> _Available data_:
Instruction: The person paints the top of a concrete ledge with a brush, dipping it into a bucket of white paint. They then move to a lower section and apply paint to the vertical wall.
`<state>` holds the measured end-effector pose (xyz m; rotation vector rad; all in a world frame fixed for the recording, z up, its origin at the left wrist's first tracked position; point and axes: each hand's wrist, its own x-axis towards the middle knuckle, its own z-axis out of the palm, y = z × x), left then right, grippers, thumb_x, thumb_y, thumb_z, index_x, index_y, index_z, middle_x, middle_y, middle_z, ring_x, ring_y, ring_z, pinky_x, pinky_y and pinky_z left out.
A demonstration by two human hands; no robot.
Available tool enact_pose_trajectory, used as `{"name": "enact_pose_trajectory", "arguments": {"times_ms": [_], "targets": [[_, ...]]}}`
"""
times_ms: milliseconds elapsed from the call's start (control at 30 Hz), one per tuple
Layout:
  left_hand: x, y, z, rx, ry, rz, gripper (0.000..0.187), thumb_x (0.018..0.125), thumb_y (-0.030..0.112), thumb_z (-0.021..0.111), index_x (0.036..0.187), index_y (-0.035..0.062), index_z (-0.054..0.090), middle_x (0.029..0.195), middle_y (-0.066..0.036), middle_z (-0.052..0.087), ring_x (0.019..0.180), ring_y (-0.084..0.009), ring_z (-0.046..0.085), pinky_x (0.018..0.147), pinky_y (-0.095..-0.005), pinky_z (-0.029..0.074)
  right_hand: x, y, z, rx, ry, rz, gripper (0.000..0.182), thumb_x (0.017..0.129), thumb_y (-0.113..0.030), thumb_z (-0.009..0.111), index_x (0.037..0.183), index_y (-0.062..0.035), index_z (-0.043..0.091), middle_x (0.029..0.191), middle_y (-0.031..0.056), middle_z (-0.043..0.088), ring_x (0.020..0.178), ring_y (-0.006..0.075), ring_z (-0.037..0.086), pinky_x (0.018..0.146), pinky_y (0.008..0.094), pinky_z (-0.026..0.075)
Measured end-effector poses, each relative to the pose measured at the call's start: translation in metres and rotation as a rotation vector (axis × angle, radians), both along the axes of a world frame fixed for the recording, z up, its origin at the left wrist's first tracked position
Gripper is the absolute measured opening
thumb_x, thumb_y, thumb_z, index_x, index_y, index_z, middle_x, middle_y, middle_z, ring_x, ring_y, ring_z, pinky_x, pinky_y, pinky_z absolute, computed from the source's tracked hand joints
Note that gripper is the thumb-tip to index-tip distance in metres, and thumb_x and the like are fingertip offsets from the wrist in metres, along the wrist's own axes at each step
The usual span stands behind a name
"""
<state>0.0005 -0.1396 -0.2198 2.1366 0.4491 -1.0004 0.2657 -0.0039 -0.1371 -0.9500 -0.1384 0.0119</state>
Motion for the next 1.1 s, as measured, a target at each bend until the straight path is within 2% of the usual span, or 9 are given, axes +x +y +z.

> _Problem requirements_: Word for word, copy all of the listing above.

> _Response to the task_:
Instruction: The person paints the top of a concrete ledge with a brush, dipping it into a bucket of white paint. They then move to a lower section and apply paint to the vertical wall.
`<state>` holds the measured end-effector pose (xyz m; rotation vector rad; all in a world frame fixed for the recording, z up, its origin at the left wrist's first tracked position; point and axes: each hand's wrist, its own x-axis towards the middle knuckle, its own z-axis out of the palm, y = z × x), left then right, grippers, thumb_x, thumb_y, thumb_z, index_x, index_y, index_z, middle_x, middle_y, middle_z, ring_x, ring_y, ring_z, pinky_x, pinky_y and pinky_z left out.
A demonstration by two human hands; no robot.
Available tool enact_pose_trajectory, used as `{"name": "enact_pose_trajectory", "arguments": {"times_ms": [_], "targets": [[_, ...]]}}`
"""
times_ms: milliseconds elapsed from the call's start (control at 30 Hz), one per tuple
Layout:
  left_hand: x, y, z, rx, ry, rz, gripper (0.000..0.187), thumb_x (0.018..0.125), thumb_y (-0.030..0.112), thumb_z (-0.021..0.111), index_x (0.036..0.187), index_y (-0.035..0.062), index_z (-0.054..0.090), middle_x (0.029..0.195), middle_y (-0.066..0.036), middle_z (-0.052..0.087), ring_x (0.019..0.180), ring_y (-0.084..0.009), ring_z (-0.046..0.085), pinky_x (0.018..0.147), pinky_y (-0.095..-0.005), pinky_z (-0.029..0.074)
  right_hand: x, y, z, rx, ry, rz, gripper (0.000..0.182), thumb_x (0.017..0.129), thumb_y (-0.113..0.030), thumb_z (-0.009..0.111), index_x (0.037..0.183), index_y (-0.062..0.035), index_z (-0.043..0.091), middle_x (0.029..0.191), middle_y (-0.031..0.056), middle_z (-0.043..0.088), ring_x (0.020..0.178), ring_y (-0.006..0.075), ring_z (-0.037..0.086), pinky_x (0.018..0.146), pinky_y (0.008..0.094), pinky_z (-0.026..0.075)
Measured end-effector poses, each relative to the pose measured at the call's start: translation in metres and rotation as a rotation vector (axis × angle, radians), both along the axes of a world frame fixed for the recording, z up, its origin at the left wrist's first tracked position
Gripper is the absolute measured opening
thumb_x, thumb_y, thumb_z, index_x, index_y, index_z, middle_x, middle_y, middle_z, ring_x, ring_y, ring_z, pinky_x, pinky_y, pinky_z absolute, computed from the source's tracked hand joints
Note that gripper is the thumb-tip to index-tip distance in metres, and thumb_x and the like are fingertip offsets from the wrist in metres, along the wrist's own axes at each step
The usual span stands behind a name
"""
<state>0.0005 -0.1396 -0.2198 2.1366 0.4491 -1.0004 0.2657 -0.0039 -0.1371 -0.9500 -0.1384 0.0119</state>
Motion for the next 1.1 s, as measured, a target at each bend until the straight path is within 2% of the usual span, or 9 are given, axes +x +y +z.

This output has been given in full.